◆ What is expected
Using the listing below, report all lines holding the word "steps".

------ Given material ------

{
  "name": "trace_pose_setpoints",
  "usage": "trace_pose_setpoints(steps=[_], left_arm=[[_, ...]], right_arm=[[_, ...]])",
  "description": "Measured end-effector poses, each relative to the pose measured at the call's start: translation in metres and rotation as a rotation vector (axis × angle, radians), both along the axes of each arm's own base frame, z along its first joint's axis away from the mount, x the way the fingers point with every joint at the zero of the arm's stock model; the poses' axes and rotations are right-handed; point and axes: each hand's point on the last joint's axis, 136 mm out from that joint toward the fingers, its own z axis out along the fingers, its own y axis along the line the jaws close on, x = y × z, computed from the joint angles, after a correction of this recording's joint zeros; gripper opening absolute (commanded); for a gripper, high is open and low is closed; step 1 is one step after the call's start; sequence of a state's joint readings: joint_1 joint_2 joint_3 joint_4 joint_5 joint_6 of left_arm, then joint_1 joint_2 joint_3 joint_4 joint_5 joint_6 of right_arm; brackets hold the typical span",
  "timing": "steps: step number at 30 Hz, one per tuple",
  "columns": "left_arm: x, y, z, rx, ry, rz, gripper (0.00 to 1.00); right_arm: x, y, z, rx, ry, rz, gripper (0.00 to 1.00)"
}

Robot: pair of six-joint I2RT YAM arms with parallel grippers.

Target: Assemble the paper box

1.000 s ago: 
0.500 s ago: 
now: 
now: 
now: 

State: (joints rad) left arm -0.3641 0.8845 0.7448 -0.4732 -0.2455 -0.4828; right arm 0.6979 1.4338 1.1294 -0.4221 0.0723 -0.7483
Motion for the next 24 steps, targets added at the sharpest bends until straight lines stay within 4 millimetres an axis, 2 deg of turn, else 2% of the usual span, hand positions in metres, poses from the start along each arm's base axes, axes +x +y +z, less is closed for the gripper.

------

◆ Output of the exercise
  "usage": "trace_pose_setpoints(steps=[_], left_arm=[[_, ...]], right_arm=[[_, ...]])",
  "timing": "steps: step number at 30 Hz, one per tuple",
Motion for the next 24 steps, targets added at the sharpest bends until straight lines stay within 4 millimetres an axis, 2 deg of turn, else 2% of the usual span, hand positions in metres, poses from the start along each arm's base axes, axes +x +y +z, less is closed for the gripper.

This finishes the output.